Oura face à une action en justice collective pour l’exactitude du suivi du sommeil
Une action en justice collective proposée affirme que le fabricant de bagues connectées Oura aurait engagé des pratiques trompeuses en déformant l’exactitude de ses fonctionnalités de suivi du sommeil. Le recours, déposé jeudi par le cabinet d’avocats Clarkson à San Francisco, soutient que les bagues Oura manquent des capteurs physiologiques nécessaires pour évaluer avec précision la qualité du sommeil ou déterminer les différentes phases de celui-ci, se fiant plutôt à des estimations générées par l’IA avec « une chance de réussite semblable à celle d’un lancer de pièce », selon la plainte.
Cette action légale fait suite à des années de plaintes d’utilisateurs en ligne concernant l’exactitude du sommeil de l’appareil. Les utilisateurs rapportent des cas où ils se sont sentis fatigués alors que l’appareil indiquait un repos optimal. Des doutes ont également été exprimés par certains quant à la capacité de la bague à surveiller et détecter adéquatement les cycles de sommeil.
« Pour capitaliser sur le désir des consommateurs d’un suivi du sommeil réellement efficace, Oura a commercialisé des bagues de suivi coûteuses, à partir de 300 $, en faisant la promesse que les bagues Oura sont capables de constater ce que seul un laboratoire de sommeil hospitalier peut voir, y compris les quatre stades différents du sommeil », indique la plainte.
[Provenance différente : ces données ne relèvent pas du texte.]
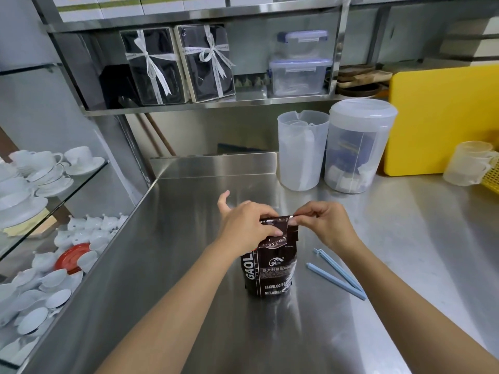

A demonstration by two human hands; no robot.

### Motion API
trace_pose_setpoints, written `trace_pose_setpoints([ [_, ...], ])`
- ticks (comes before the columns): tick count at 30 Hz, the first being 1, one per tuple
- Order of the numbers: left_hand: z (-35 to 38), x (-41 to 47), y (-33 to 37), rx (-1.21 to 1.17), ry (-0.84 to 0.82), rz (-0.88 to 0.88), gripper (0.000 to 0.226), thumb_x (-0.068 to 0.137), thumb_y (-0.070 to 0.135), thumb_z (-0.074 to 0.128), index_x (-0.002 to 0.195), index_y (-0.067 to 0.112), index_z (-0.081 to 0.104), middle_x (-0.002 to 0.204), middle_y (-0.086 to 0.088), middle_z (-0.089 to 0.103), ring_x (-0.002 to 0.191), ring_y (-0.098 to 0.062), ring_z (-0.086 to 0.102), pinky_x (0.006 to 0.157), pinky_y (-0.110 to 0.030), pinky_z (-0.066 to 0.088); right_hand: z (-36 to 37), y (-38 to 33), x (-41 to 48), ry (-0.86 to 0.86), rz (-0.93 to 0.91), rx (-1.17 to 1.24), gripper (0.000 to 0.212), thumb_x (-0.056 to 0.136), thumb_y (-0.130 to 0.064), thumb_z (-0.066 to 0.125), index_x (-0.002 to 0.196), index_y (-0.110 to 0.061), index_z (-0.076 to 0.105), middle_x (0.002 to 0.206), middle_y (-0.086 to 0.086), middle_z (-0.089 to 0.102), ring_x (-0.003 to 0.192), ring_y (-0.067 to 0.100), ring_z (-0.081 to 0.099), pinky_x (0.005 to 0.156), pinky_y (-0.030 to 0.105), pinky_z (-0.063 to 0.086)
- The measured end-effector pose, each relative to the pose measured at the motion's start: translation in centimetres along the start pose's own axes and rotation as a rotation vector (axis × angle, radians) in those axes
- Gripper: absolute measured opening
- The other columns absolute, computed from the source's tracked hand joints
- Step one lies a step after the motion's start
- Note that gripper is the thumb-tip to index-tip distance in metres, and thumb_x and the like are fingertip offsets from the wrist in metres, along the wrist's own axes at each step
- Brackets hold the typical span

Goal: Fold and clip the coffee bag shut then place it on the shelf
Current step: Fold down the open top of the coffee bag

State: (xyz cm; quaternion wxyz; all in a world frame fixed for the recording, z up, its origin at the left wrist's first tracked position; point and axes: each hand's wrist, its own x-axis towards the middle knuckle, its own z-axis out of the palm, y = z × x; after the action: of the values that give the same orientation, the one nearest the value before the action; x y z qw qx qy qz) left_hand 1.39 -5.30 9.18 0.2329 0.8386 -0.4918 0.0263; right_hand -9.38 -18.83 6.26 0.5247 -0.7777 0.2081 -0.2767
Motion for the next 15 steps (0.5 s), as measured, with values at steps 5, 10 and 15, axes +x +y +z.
trace_pose_setpoints([
  [5, 0.39, 0.34, 0.25, -0.011, 0.052, -0.008, 0.015, 0.076, 0.042, 0.064, 0.089, 0.038, 0.069, 0.092, 0.012, 0.072, 0.103, -0.005, 0.051, 0.108, -0.042, -0.012, -0.95, 0.23, -0.05, -0.053, 0.004, -0.005, 0.018, 0.069, -0.003, 0.072, 0.067, -0.021, 0.071, 0.059, 0.000, 0.065, 0.050, 0.001, 0.053, 0.062, 0.019, 0.045],
  [10, 0.93, 0.45, 0.63, -0.001, 0.056, -0.005, 0.007, 0.077, 0.037, 0.065, 0.082, 0.034, 0.068, 0.075, 0.014, 0.064, 0.094, -0.003, 0.049, 0.109, -0.042, -0.012, -0.97, 0.15, -0.33, -0.035, -0.029, -0.032, 0.016, 0.069, -0.010, 0.074, 0.063, -0.024, 0.068, 0.070, 0.006, 0.065, 0.054, -0.003, 0.050, 0.059, 0.010, 0.037],
  [15, 1.11, 0.86, 0.69, -0.027, 0.048, -0.039, 0.005, 0.074, 0.029, 0.070, 0.077, 0.027, 0.067, 0.072, 0.011, 0.064, 0.091, -0.009, 0.060, 0.108, -0.038, -0.008, -0.79, 0.29, 0.24, -0.044, -0.023, -0.020, 0.020, 0.069, -0.009, 0.073, 0.061, -0.027, 0.068, 0.072, 0.008, 0.065, 0.066, 0.010, 0.053, 0.068, 0.025, 0.041],
])
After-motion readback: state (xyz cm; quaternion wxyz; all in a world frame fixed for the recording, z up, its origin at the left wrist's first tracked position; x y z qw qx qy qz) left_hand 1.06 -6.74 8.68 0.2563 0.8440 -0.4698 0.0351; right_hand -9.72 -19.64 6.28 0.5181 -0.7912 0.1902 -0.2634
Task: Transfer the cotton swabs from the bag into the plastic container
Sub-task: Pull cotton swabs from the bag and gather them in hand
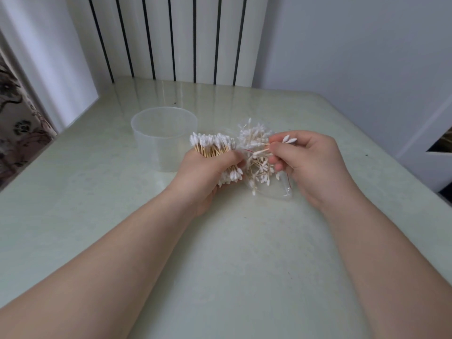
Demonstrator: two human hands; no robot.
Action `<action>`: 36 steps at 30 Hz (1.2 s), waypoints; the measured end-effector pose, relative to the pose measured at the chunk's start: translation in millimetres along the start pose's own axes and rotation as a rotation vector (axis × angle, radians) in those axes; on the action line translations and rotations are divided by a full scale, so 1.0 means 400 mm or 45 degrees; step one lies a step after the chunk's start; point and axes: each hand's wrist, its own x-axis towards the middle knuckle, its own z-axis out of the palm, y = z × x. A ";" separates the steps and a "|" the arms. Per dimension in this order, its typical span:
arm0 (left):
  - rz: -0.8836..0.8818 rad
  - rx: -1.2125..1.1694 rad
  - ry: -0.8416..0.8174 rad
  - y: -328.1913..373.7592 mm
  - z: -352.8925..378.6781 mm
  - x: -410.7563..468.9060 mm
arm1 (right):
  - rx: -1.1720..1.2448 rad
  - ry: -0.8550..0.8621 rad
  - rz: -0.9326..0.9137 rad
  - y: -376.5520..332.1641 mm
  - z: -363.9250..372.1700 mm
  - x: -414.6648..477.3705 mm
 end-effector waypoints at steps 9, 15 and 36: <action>0.000 -0.042 -0.049 0.004 0.000 0.001 | 0.560 0.021 0.182 -0.021 0.025 -0.011; -0.125 -0.293 -0.113 0.014 0.012 -0.003 | 0.657 -0.020 0.178 -0.002 0.045 -0.012; -0.168 -0.409 -0.210 0.008 0.018 -0.010 | -0.152 -0.061 -0.069 0.047 0.061 -0.025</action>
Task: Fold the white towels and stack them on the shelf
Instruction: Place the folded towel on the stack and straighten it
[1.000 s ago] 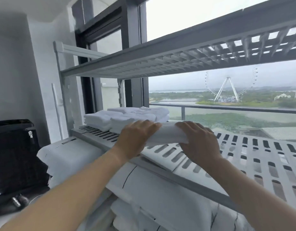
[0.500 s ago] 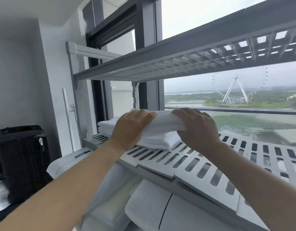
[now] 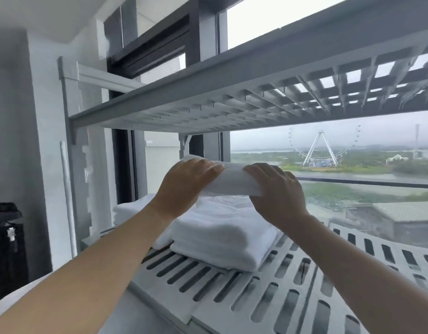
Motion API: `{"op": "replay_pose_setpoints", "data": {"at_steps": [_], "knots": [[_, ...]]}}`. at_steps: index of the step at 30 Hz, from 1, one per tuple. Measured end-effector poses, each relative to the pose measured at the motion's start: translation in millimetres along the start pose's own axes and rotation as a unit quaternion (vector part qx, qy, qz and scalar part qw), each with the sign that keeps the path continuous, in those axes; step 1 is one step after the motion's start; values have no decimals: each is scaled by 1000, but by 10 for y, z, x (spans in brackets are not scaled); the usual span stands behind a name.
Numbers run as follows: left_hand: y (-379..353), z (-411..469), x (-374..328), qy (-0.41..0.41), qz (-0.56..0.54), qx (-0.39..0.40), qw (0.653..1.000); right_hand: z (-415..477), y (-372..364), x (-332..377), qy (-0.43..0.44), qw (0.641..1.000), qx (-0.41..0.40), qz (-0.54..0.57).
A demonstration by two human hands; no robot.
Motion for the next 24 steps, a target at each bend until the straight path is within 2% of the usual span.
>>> {"op": "replay_pose_setpoints", "data": {"at_steps": [3,5,8,11,17,19,22,24], "knots": [[-304,56,178,-24,-5,-24,999,45,-237,15,-6,1000,-1,-22],[-552,-42,243,-33,-24,-44,998,-18,-469,79,5,998,33,-44],[-1052,-375,170,-48,-79,-10,996,-202,-885,113,2,989,144,-44],[-1324,-577,143,-53,-129,20,990,-259,-951,86,-7,986,156,-58],[-1263,-438,295,-57,-144,12,988,-269,-975,-164,-101,969,221,45],[-1184,-349,377,-59,-146,-17,987,-173,-865,-128,-101,978,183,20],[-1087,-202,538,-53,-117,-70,989,-24,-619,60,-58,995,70,-47],[-1167,-214,572,-58,-111,-62,990,-41,-623,193,-26,994,55,-89]]}}
Point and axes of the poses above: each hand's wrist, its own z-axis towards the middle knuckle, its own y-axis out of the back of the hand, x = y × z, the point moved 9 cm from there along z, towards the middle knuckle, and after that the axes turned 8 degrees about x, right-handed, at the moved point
Cette dernière souligne que mesurer avec précision les phases de sommeil nécessite des outils cliniques au-delà de ce qu’un appareil portable peut fournir, tels que des électrodes placées sur le cuir chevelu et des capteurs placés sur les yeux.
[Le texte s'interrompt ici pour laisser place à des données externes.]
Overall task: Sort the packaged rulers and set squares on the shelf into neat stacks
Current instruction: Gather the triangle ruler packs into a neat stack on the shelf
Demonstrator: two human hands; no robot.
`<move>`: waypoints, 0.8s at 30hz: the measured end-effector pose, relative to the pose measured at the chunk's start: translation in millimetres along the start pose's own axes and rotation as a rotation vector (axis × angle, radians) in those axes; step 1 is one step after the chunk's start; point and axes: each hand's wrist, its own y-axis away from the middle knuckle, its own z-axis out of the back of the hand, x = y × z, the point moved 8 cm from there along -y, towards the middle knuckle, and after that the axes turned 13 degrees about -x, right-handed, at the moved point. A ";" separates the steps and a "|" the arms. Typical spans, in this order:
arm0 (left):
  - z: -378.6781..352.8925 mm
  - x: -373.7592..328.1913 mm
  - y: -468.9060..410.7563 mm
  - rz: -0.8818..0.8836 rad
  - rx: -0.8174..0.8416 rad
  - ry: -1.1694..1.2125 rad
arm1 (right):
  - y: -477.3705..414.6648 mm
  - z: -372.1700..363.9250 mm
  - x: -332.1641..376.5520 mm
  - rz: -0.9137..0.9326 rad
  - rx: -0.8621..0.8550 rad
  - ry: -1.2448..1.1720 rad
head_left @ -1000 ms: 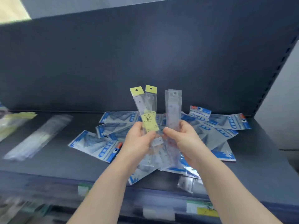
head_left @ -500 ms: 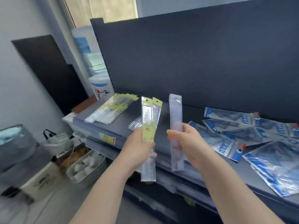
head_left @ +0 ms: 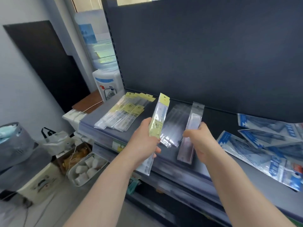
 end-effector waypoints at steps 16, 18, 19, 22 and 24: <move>44.6 6.8 -127.3 -0.143 -0.188 -0.484 | 1.1 -106.7 62.4 0.647 0.134 0.853; 51.0 10.7 -137.9 -0.188 -0.210 -0.595 | 7.0 -119.7 64.4 0.710 0.160 0.932; 52.4 12.1 -141.6 -0.232 -0.211 -0.678 | 9.8 -125.3 64.4 0.735 0.163 0.972; 42.4 15.3 -144.2 -0.400 -0.116 -0.893 | 15.0 -139.7 60.6 0.755 0.143 1.091; 33.2 21.0 -143.4 -0.486 -0.023 -0.979 | 16.6 -148.9 58.5 0.746 0.127 1.160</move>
Malgré cette assertion, la plainte accuse Oura de commercialiser ses bagues comme « conçues pour l’exactitude » et de vanter une « exactitude inégalée ». Les clients auraient été informés que les dispositifs pouvaient atteindre une précision de 79 % dans leurs mesures, tandis que plus récemment, des revendications ont été faites concernant une précision de 95 % dans le classement des phases de sommeil comparées à des laboratoires de sommeil clinique. La plainte soutient en outre qu’Oura est incapable de mesurer les cycles de sommeil, affirmant que « le sommeil se produit dans le cerveau, pas sur le doigt ».
Pour l’instant, Oura n’a pas répondu aux demandes de commentaires concernant le procès. Ryan Clarkson, co-fondateur et directeur associé du cabinet Clarkson, a souligné les dangers de la désinformation en matière de suivi de la santé. « Quand les gens comptent sur un dispositif pour guider leurs décisions concernant leur santé, la désinformation ne peut être tolérée », a déclaré Clarkson dans un communiqué de presse par e-mail. Il a noté que les utilisateurs adaptent leur quotidien et leurs perceptions en fonction des données potentiellement inexactes fournies par de tels dispositifs.
Le procès vise à mettre fin aux prétendues pratiques publicitaires trompeuses d’Oura concernant ses dispositifs portables et exige une restitution pour les consommateurs induits en erreur par ces affirmations. Cette affaire représente une préoccupation croissante concernant la fiabilité des technologies de santé destinées aux consommateurs et la responsabilité des entreprises sur le marché des dispositifs portables.